Buckwheat: Don’t be confused by the name, this naturally gluten-free seed is not a type of wheat. It’s one of an elite group of vegetables that qualify as a complete protein, meaning that it contains all nine essential amino acids. It’s also an excellent source of manganese and dietary fiber. Eat it as an alternative to rice, swap buckwheat flour for all-purpose in your pancakes, or enjoy a bowl of Japanese soba noodles made from buckwheat.
Legumes: Arguably one of the best meat substitutes, beans and lentils are packed with protein—a whopping 12 grams in a cup of pinto beans. That’s more than what you’ll find in an ounce of beef. Try them this week in our vegetarian Pinto Bean and Hominy Pozole Rojo with Warm Tortillas and our vegan White Bean and Mushroom Cassoulet with Parsley–Red Onion Salad.
Nuts: We like almonds, cashews, and pistachios for their combination of high protein, high fiber, and healthy fat—a triple threat for satiety, blood sugar regulation, and long-lasting energy. Grab a handful for a snack or sprinkle some cashews onto dishes like our Shrimp Pad Thai, where 2 tablespoons of the nuts deliver 3 grams of protein.
Quinoa: Like buckwheat, quinoa is another complete-protein pseudocereal; ½ cup cooked quinoa boasts 8 grams of protein. Although it’s used like a grain, quinoa is actually a seed, which is why its protein content blows that of grains out of the water. It’s like throwing a steak in your grain bowl.

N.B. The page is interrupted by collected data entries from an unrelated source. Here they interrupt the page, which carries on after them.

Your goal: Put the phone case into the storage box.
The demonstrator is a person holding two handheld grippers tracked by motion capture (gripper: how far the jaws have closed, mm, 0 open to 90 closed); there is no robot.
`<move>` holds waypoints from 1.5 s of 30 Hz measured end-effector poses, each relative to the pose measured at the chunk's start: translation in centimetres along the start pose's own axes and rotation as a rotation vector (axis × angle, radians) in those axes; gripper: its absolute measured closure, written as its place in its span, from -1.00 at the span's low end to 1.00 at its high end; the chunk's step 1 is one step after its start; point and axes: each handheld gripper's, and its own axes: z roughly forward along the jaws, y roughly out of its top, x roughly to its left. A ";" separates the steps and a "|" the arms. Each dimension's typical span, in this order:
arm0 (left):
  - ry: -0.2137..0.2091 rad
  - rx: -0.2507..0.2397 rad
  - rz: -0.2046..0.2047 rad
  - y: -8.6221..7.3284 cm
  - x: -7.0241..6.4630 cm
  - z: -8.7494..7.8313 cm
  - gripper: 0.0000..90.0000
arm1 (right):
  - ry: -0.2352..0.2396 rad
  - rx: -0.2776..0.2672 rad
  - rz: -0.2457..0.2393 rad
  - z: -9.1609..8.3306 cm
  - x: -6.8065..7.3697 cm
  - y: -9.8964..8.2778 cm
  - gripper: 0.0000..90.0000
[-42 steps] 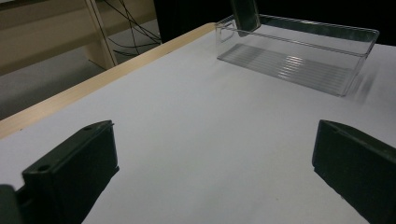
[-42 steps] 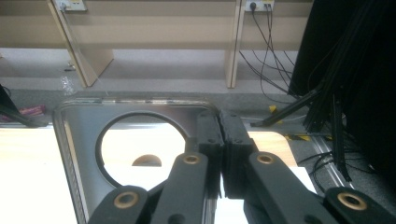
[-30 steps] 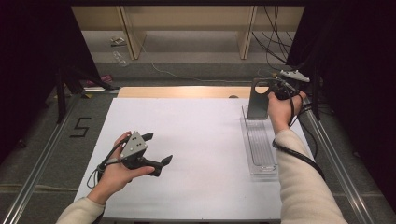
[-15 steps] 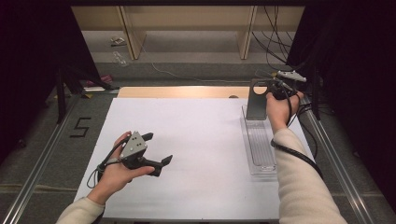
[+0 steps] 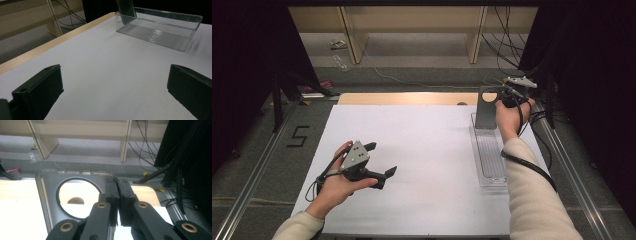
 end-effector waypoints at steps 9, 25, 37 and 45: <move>0.000 0.000 0.000 0.0 0.0 0.0 -1.00 | 0.004 0.012 -0.022 0.3 0.2 -0.4 0.95; -0.001 0.000 0.002 0.0 0.0 0.0 -1.00 | 0.010 0.034 -0.037 0.8 0.4 -1.0 0.93; -0.002 0.000 0.001 0.0 0.0 0.0 -1.00 | 0.011 0.043 -0.037 1.0 0.4 -1.2 0.91; -0.002 0.000 0.001 0.0 0.0 0.1 -1.00 | -0.001 0.047 -0.066 1.2 0.6 -1.3 0.55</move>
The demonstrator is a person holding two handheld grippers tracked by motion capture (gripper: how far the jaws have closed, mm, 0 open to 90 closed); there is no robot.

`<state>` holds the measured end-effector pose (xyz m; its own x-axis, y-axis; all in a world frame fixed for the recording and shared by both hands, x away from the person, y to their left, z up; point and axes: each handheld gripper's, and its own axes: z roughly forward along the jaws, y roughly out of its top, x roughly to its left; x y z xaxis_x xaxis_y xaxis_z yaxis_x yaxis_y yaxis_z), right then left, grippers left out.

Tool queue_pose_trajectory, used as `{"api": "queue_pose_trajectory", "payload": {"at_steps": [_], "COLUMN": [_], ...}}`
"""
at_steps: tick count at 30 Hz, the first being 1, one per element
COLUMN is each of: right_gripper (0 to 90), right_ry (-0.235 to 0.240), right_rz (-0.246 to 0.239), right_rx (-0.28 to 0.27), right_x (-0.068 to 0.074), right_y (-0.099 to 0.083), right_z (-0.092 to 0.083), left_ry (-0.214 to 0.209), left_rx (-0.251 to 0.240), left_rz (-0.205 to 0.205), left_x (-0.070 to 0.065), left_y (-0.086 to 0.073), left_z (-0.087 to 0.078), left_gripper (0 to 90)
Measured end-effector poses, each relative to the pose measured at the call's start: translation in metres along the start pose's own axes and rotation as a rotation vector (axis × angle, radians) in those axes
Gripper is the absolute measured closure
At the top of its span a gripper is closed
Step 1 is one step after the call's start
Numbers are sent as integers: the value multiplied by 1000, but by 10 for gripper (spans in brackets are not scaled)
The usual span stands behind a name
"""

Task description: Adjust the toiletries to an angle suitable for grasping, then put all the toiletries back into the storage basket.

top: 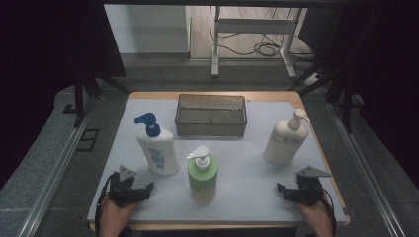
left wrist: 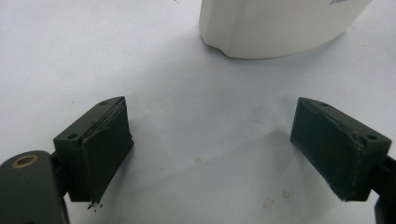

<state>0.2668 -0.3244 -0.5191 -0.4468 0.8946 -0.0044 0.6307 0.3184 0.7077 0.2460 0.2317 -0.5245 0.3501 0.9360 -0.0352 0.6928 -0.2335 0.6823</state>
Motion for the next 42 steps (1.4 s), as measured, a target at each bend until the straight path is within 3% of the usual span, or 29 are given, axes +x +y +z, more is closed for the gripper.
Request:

Seeds: Tiny-but-mighty, seeds are the eggs of the vegetable world. These storehouses of energy are loaded with protein—5 grams in a single ounce of chia seed—as well as sources of heart-healthy Omega-3 fatty acids and essential minerals.
Soy: This complete protein comes in many forms, from seed (edamame), to milk, to tofu and more, and is many a vegetarian’s favorite protein source. And for good reason: its delicious, subtle flavor plays well with others, and a single ounce of tofu offers 6 grams of high-quality protein.
Spinach: Popeye had the right idea when he binged on this leafy green. Nutrient-packed spinach is full of protein (5 grams in 1 cup of the cooked greens), iron, and vitamin K and can easily be added to salads, soups, stews, and even smoothies.